Model Compression: Theory, Practice, and Beyond

6 minute read

Published: April 16, 2024

Background

Given a pretrained model $f_{\theta}$ with parameters $\theta \in \mathbb{R}^D$, model compression seeks a smaller model $f_{\theta_c}$ with $\theta_c \in \mathbb{R}^{D_c}$, $D_c \ll D$, such that the drop of generalization performance is minimized:

\[\min_{\theta_c} \; \vert L (\theta_c) - L (\theta) \vert, \; \text{s.t. } \text{size} (\theta_c) \le B,\]

where the budget $B$ can be measured in parameters, FLOPs, memory, or energy. This is the model-space counterpart of dataset condensation: instead of compressing the dataset while fixing the model class, we compress the model while fixing the data distribution. The four classical families are knowledge distillation, pruning, quantization, and tensor decomposition; they are orthogonal and often combined in practice.

Knowledge Distillation

Knowledge distillation (KD) [Hinton et al. 2015] transfers knowledge from a large teacher $f_t$ to a small student $f_s$ by matching softened output distributions. With logits $z$ and temperature $T$, define $\sigma_T (z) = \text{softmax} (z / T)$. The student is trained with

\[L_{KD} = (1 - \lambda) \, \text{CE} (y, \sigma_1 (z_s)) + \lambda T^2 \, \mathcal{D}_{KL} (\sigma_T (z_t) \vert\vert \sigma_T (z_s)).\]

The factor $T^2$ keeps the gradient magnitude of the soft term comparable to the hard term. Beyond logits, one can match:

Intermediate features (FitNets) [Romero et al. 2015]: $L_{hint} = \vert\vert \phi_t (x) - r (\phi_s (x)) \vert\vert^2$, where $r$ is a learned regressor aligning dimensions.
Attention maps [Zagoruyko et al. 2017]: match spatial attention $\sum_c \vert A_c \vert^2$ of teacher and student.
Relations between samples [Park et al. 2019]: match pairwise distances/angles $\psi (x_i, x_j)$ instead of individual outputs, i.e., distill the geometry of the feature space rather than the features themselves.

Note the structural similarity with distribution-oriented dataset condensation: both minimize a discrepancy between two representations of the same data, only the optimization variable differs (student weights vs. synthetic samples).

Model Pruning

Pruning removes parameters by applying a binary mask $\mathbf{m} \in \lbrace 0, 1 \rbrace^D$:

\[\min_{\mathbf{m}, \theta} \; L (\theta \odot \mathbf{m}), \; \text{s.t. } \vert\vert \mathbf{m} \vert\vert_0 \le k.\]

This is a combinatorial problem; all practical methods are heuristics for scoring the saliency of each weight.

Magnitude pruning [Han et al. 2015]: saliency $s_i = \vert \theta_i \vert$; iteratively prune and fine-tune.
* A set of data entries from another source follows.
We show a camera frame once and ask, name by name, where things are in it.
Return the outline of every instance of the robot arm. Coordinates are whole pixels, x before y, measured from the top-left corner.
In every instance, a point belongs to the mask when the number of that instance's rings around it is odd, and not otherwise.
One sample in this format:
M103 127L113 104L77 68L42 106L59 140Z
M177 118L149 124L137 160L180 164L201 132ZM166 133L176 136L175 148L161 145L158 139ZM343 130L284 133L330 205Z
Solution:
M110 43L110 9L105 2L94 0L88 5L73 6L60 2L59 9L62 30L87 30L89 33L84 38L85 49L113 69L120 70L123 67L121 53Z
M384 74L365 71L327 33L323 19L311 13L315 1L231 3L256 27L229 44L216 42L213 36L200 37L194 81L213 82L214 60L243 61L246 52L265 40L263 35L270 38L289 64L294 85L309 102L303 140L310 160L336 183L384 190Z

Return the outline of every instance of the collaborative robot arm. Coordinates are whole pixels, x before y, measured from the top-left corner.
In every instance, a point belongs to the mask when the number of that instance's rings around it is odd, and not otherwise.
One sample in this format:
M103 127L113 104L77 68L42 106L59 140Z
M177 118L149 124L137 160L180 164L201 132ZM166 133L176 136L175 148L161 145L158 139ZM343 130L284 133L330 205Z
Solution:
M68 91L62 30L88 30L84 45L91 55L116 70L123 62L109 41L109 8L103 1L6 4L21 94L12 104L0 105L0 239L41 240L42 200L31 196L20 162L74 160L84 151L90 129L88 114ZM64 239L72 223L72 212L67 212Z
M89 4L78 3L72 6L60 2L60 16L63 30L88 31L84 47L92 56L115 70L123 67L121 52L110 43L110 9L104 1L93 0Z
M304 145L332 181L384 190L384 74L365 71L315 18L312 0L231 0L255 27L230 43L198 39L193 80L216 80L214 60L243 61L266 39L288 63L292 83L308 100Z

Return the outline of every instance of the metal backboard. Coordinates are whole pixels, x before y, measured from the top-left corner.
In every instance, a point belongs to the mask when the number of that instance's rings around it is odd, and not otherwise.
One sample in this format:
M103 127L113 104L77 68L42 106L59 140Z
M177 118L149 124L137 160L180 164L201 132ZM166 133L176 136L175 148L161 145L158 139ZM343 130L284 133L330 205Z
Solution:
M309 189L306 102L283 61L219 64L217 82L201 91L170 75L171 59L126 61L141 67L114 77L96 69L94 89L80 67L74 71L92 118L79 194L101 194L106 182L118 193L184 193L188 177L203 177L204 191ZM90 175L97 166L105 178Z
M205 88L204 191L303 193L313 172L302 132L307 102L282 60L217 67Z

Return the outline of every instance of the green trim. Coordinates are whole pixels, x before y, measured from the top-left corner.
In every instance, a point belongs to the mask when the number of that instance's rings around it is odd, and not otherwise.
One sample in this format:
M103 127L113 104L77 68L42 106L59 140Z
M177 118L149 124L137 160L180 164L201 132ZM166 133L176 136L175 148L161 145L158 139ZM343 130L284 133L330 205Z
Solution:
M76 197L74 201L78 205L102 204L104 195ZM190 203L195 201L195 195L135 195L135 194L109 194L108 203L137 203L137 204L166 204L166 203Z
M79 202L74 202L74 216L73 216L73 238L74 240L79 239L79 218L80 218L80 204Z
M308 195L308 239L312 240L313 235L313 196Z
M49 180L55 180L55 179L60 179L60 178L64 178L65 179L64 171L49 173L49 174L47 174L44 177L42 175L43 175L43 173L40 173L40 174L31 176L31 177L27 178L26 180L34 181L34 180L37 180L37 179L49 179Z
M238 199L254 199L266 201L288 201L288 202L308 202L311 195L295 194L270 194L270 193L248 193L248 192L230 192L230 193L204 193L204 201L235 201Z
Simple and still a strong baseline.
Hessian-based pruning (Optimal Brain Damage / Surgeon) [LeCun et al. 1990, Hassibi et al. 1993]: second-order Taylor expansion of the loss gives $\delta L \approx \frac{1}{2} \theta_i^2 H_{ii}$ (OBD, diagonal approximation), or the exact rank-one update $\delta L = \frac{\theta_i^2}{2 [H^{-1}]_{ii}}$ (OBS).
Lottery Ticket Hypothesis [Frankle et al. 2019]: a randomly initialized dense network contains a sparse subnetwork (“winning ticket”) that, trained in isolation from the original initialization, matches the dense accuracy.
Pruning at initialization: SNIP [Lee et al. 2019] uses connection sensitivity $\vert \theta_i \cdot \nabla_{\theta_i} L \vert$; GraSP [Wang et al. 2020] preserves gradient flow via the Hessian-gradient product; SynFlow [Tanaka et al. 2020] is data-free and avoids layer collapse.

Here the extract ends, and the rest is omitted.